One of the most common imaging algorithms applie a model-based approach. For that purpose, an accurate numerical model of the experimental imaging setup is required that incorporates all components of the measurement setup except for the unknown tissue distribution inside the OUS. The simulated tissue distribution is then iteratively updated until a good agreement between simulated and measured signals has been found. The simulated tissue distribution is then assumed to resemble the actual distribution inside the breast.
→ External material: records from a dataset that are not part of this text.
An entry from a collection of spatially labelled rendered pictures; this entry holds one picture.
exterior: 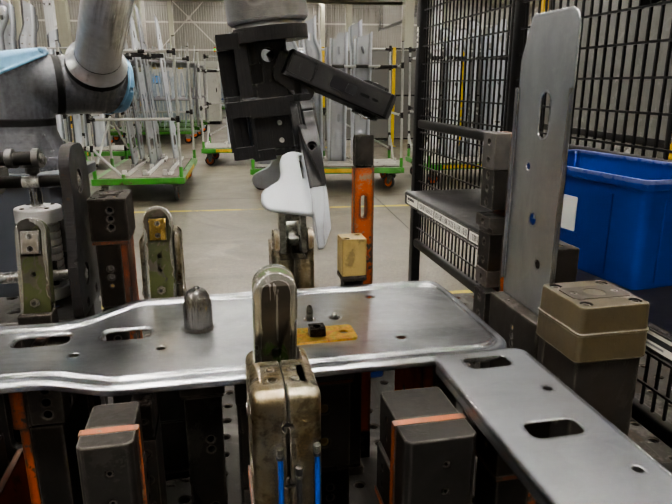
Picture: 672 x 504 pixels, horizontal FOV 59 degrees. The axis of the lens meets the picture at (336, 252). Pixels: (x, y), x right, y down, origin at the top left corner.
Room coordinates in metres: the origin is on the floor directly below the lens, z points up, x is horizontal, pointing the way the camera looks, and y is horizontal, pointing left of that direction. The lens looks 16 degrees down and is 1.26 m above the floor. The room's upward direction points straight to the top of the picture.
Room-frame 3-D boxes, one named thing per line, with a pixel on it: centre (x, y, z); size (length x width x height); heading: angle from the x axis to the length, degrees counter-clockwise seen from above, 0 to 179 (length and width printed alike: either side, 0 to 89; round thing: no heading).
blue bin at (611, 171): (0.83, -0.38, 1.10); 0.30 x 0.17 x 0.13; 19
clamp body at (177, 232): (0.80, 0.24, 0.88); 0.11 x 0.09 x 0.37; 12
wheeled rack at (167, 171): (7.45, 2.30, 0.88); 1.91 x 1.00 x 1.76; 8
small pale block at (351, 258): (0.79, -0.02, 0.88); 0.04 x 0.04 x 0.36; 12
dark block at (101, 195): (0.81, 0.31, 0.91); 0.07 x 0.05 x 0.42; 12
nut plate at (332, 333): (0.60, 0.02, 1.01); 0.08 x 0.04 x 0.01; 103
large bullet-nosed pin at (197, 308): (0.62, 0.15, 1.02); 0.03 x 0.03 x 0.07
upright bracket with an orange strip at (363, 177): (0.82, -0.04, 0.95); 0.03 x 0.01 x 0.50; 102
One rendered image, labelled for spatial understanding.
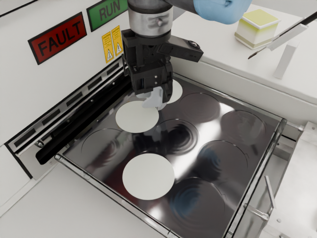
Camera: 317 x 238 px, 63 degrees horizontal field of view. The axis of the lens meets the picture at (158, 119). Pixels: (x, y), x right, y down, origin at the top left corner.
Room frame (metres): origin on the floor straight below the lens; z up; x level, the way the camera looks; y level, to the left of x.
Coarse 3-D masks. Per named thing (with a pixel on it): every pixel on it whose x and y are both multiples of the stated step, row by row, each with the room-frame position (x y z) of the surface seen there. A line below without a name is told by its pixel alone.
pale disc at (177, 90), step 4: (176, 84) 0.52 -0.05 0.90; (176, 88) 0.50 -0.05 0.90; (180, 88) 0.50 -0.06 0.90; (176, 92) 0.49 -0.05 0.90; (180, 92) 0.49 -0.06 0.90; (172, 96) 0.47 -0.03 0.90; (176, 96) 0.47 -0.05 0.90; (180, 96) 0.47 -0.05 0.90; (172, 100) 0.46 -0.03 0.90; (176, 100) 0.46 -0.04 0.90
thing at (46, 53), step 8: (80, 16) 0.46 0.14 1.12; (64, 24) 0.42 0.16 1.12; (72, 24) 0.44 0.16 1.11; (80, 24) 0.45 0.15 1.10; (56, 32) 0.41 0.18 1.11; (64, 32) 0.42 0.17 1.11; (72, 32) 0.43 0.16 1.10; (80, 32) 0.45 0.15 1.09; (40, 40) 0.38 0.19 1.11; (48, 40) 0.39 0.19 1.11; (56, 40) 0.40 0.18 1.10; (64, 40) 0.42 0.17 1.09; (72, 40) 0.43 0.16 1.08; (40, 48) 0.38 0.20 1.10; (48, 48) 0.39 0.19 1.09; (56, 48) 0.40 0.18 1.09; (40, 56) 0.37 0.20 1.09; (48, 56) 0.38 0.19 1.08
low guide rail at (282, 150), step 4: (268, 144) 0.36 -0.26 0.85; (280, 144) 0.36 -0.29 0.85; (284, 144) 0.36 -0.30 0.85; (276, 148) 0.35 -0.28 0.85; (280, 148) 0.35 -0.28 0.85; (284, 148) 0.35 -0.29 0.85; (288, 148) 0.35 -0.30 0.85; (292, 148) 0.35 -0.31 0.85; (276, 152) 0.35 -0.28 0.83; (280, 152) 0.35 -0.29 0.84; (284, 152) 0.34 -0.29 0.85; (288, 152) 0.34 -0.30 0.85; (280, 156) 0.34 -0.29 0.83; (284, 156) 0.34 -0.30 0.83; (288, 156) 0.34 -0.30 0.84
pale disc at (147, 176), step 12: (144, 156) 0.29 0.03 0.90; (156, 156) 0.29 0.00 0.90; (132, 168) 0.27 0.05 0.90; (144, 168) 0.27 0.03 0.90; (156, 168) 0.27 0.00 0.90; (168, 168) 0.27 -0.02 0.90; (132, 180) 0.24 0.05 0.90; (144, 180) 0.24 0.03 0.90; (156, 180) 0.24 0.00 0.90; (168, 180) 0.24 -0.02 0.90; (132, 192) 0.22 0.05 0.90; (144, 192) 0.22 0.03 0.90; (156, 192) 0.22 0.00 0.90
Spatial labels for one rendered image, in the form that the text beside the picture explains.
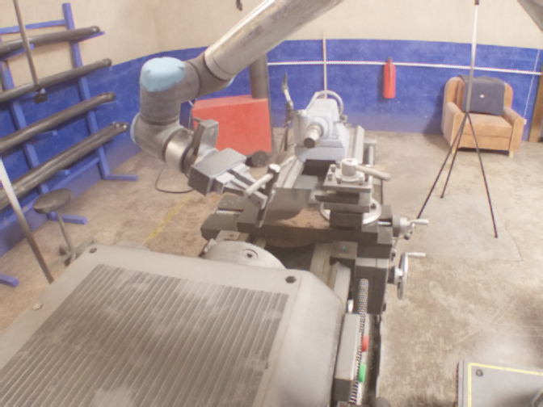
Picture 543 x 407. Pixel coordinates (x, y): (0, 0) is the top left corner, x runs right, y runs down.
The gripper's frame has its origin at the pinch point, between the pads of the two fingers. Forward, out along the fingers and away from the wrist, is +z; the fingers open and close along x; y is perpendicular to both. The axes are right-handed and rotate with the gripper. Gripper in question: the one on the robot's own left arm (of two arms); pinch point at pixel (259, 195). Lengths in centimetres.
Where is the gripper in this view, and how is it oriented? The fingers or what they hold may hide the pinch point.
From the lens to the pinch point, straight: 71.6
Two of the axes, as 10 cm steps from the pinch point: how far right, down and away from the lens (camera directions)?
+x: -4.8, 3.9, -7.9
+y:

At the MWI group at MDU, a new transmitting applicator has recently been developed that induces a propagating EMW directly inside a dielectric object by means of a magnetic near-field. A numerical model has been created and validated against experimental measurements with different dielectric loads, but no image reconstruction has been performed so far.

Tasks

In this thesis, the student will:

-       Generate numerical data using a commercially available electromagnetic forward solver with a fully defined simulation setup to create a ground truth.

-       Implement their own electromagnetic forward solver in which the unknown tissue distribution will be iteratively updated during the image reconstruction process.

-       Implement an optimization strategy to update the assumed tissue distribution in a defined manner until a good agreement between simulated data and ground truth has been found.

Literature

[1]

P. M. Meaney, S. D. Geimer, and K. D. Paulsen, “Two-step Inversion with a Logarithmic Transformation for Microwave Breast Imaging,” Med Phys, vol. 44, no. 8, pp. 4239–4251, Aug. 2017, doi: 10.1002/mp.12384.

Knowledge of Python or Matlab. A basic mathematical understanding of optimization problems is beneficial.